Ранее (с. 74) мы представили один из результатов сгущения, неоднократное использование одного и того же материала, игру слов, созвучие как локальную экономию, а удовольствие, вызываемое (безобидной) остротой, вывели из такой экономии; позднее первичной целью остроумия мы сочли достижение такого рода удовольствия от слов, которое не было запрещено ему на стадии игры, но в ходе интеллектуального развития было ограничено рассудочной критикой. Теперь мы решились предположить, что сгущения в том виде, в каком они служат технике остроумия, возникают автоматически, без специального умысла, во время мыслительного процесса в бессознательном.

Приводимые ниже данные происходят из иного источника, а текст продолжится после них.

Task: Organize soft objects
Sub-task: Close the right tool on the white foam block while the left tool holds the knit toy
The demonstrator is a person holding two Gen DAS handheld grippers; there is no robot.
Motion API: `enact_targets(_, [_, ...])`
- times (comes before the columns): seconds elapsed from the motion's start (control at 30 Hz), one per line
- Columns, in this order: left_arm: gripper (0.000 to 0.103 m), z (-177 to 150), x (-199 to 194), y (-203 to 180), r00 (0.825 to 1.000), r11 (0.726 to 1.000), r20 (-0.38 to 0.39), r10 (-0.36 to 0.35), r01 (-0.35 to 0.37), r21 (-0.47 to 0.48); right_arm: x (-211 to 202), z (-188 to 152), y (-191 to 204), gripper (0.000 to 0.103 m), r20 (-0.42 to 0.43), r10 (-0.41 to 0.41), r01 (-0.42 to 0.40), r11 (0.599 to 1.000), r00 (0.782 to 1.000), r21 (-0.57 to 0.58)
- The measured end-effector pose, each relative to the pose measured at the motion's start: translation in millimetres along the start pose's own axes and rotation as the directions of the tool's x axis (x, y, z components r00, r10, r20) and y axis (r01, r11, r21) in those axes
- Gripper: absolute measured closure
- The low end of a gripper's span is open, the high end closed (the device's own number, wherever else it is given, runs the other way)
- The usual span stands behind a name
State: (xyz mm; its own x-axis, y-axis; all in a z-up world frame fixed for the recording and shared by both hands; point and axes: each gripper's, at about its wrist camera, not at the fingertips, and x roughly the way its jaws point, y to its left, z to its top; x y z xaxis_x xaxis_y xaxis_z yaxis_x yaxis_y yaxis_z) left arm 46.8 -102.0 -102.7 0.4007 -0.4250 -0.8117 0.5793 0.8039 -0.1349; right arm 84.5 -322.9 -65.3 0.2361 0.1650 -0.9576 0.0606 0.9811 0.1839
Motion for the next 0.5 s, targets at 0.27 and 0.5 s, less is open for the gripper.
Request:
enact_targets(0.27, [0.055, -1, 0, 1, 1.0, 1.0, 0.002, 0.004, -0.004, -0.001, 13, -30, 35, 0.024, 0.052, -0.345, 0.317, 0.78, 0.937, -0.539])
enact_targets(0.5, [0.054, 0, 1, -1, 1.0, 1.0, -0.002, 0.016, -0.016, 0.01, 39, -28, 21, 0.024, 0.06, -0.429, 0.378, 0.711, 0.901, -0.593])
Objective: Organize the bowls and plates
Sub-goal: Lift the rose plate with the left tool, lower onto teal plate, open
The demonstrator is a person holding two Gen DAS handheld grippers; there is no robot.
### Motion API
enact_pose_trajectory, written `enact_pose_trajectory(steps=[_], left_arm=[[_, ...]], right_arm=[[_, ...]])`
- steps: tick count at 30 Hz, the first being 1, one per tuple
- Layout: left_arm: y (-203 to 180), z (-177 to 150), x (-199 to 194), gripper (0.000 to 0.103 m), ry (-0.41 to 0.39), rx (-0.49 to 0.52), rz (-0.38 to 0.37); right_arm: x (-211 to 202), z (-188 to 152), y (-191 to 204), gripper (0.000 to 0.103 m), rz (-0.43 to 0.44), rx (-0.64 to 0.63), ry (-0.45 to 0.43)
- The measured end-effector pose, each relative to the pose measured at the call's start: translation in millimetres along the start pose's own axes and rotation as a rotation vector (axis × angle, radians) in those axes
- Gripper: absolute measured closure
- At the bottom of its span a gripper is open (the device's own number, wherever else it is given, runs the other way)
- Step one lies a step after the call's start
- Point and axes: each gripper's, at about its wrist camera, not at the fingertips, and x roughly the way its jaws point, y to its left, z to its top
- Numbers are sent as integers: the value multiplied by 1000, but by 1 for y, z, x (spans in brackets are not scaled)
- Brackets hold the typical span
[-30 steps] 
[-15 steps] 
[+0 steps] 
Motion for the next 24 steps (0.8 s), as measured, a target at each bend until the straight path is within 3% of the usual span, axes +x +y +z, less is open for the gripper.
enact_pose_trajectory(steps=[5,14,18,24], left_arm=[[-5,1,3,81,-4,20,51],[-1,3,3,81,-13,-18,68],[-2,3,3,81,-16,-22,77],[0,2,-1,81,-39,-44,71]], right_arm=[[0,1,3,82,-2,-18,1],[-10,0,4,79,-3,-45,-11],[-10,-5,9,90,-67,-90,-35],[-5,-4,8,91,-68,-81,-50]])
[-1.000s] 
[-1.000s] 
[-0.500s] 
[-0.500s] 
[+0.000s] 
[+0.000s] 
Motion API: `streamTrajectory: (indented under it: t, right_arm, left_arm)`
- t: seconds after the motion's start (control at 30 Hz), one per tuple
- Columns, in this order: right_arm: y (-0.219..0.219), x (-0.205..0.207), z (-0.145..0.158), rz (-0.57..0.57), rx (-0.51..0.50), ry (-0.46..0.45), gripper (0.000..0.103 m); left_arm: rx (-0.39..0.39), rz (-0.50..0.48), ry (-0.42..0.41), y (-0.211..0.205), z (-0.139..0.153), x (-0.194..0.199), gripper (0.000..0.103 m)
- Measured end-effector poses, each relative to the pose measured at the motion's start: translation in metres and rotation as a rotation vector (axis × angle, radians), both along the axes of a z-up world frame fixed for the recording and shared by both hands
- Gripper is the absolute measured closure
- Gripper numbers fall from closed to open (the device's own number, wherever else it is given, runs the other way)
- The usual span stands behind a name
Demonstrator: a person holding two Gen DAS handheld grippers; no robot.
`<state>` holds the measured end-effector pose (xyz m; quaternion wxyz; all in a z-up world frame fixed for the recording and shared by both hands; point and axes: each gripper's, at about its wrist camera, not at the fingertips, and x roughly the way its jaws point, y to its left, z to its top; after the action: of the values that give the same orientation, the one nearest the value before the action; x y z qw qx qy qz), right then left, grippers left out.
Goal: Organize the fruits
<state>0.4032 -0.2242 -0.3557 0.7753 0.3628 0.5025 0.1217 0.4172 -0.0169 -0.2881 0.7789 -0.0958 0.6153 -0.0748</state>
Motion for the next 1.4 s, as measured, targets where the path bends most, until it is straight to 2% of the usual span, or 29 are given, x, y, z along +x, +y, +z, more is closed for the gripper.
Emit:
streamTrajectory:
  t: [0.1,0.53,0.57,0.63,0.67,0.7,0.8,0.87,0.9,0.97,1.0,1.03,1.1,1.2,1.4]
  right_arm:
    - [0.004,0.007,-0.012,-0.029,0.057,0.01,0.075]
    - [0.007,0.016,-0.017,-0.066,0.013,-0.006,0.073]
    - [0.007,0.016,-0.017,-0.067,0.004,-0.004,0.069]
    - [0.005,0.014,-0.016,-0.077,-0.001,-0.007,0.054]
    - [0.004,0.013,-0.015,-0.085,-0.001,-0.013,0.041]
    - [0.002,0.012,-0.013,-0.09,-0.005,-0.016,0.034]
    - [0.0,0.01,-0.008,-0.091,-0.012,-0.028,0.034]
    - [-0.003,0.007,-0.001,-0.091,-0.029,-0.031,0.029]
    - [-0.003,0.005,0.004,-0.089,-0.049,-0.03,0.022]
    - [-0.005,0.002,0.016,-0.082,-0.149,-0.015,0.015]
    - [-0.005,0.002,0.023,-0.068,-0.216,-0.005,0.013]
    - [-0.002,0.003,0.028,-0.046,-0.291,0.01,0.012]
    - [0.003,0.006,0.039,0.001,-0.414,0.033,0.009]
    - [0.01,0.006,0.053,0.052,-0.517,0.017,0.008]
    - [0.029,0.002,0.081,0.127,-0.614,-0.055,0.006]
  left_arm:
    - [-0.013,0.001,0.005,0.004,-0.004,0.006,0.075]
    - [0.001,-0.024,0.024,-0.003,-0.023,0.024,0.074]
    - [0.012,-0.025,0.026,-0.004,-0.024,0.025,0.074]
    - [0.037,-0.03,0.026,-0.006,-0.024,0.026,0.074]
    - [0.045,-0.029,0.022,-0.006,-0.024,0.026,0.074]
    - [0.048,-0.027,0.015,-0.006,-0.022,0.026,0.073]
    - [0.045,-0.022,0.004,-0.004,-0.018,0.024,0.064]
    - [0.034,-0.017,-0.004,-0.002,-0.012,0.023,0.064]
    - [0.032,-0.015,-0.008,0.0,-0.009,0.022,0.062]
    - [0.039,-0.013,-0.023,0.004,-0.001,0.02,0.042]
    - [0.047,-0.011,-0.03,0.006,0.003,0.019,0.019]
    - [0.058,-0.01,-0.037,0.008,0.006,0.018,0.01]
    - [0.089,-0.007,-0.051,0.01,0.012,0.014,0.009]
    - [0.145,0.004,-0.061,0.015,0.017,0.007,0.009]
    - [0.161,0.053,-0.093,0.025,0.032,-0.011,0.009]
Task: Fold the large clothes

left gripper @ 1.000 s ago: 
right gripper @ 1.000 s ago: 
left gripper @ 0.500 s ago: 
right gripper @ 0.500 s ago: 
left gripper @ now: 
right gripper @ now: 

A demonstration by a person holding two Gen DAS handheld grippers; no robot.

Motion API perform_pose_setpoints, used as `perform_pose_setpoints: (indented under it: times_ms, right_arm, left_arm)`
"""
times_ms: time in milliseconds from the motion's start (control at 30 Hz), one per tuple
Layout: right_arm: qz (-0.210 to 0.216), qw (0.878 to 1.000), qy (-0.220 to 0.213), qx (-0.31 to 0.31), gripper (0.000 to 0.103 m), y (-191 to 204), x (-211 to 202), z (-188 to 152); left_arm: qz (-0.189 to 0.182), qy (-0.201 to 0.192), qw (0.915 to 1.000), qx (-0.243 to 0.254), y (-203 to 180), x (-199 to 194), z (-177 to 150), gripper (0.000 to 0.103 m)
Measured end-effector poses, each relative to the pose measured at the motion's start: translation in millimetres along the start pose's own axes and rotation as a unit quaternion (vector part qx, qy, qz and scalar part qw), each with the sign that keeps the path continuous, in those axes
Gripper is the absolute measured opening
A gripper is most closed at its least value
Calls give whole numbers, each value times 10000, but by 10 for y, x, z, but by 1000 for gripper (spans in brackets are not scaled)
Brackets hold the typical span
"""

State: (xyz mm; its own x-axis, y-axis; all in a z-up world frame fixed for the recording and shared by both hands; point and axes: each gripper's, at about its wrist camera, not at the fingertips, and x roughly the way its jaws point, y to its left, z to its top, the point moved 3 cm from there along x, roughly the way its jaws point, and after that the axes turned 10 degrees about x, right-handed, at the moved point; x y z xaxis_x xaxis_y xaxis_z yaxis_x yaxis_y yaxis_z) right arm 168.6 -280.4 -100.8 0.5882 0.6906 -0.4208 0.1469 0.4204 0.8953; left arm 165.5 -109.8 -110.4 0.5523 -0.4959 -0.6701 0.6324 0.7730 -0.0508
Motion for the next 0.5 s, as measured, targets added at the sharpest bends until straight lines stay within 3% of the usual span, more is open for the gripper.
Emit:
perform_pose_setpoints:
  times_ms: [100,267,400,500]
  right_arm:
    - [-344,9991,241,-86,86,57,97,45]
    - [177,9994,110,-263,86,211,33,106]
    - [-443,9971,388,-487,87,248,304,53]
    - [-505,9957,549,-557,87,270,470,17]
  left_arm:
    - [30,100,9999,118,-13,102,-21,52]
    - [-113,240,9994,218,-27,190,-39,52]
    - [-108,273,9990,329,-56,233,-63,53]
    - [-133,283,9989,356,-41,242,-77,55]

Не кроются ли тут два различных толкования одного и того же факта, несовместимые друг с другом? Не думаю; во всяком случае, это два различных объяснения, и они требуют взаимного согласования, но не противоречат друг другу. Одно просто не знает о другом, а если мы установим между ними какую-либо связь, то, вероятно, несколько продвинемся в познании. То, что такие сгущения являются источниками получения удовольствия, очень хорошо уживается с гипотезой, что они легко находят в бессознательном предпосылки для своего возникновения; напротив, побудительные причины для погружения в бессознательное мы видим в том обстоятельстве, что там легко осуществляется сгущение, доставляющее удовольствие, так нужное остроте. И два других фактора, на первый взгляд кажущиеся совершенно чуждыми друг другу и встречающиеся вместе вроде бы в результате нелепого случая, при более глубоком подходе оказываются тесно связанными, более того, могут быть признаны единосущими. Я имею в виду два положения: с одной стороны, остроумие в ходе своего развития на стадии игры, то есть детства разума, может осуществлять такие доставляющие удовольствия сгущения, а с другой стороны, на более высокой стадии оно добивается того же результата, погружая мысли в бессознательное. Ведь инфантильное — источник бессознательного, в раннем детстве не происходило ничего, кроме бессознательных мыслительных процессов, и не более того. Мысль, погружающаяся для об
разования остроты в бессознательное, отыскивает там старое убежище былой игры словами. Мышление на мгновенье переносится на детскую ступень, чтобы тем самым вновь обрести детский источник удовольствия. Если бы это не поняли уже при исследовании психологии неврозов, то в случае остроумия следовало бы согласиться с догадкой, что особая бессознательная обработка — не что иное, как инфантильный тип мыслительной деятельности. Просто у ребенка не очень-то легко уловить это инфантильное мышление с его сохраняющимися в бессознании взрослого особенностями, ибо чаще всего оно исправляется, как говорится, in statu nascendi. Но все же в ряде случаев это удается, и тогда мы всякий раз смеемся над "детскими штучками". Вообще каждое открытие такого бессознательного действует на нас как "комическое"'.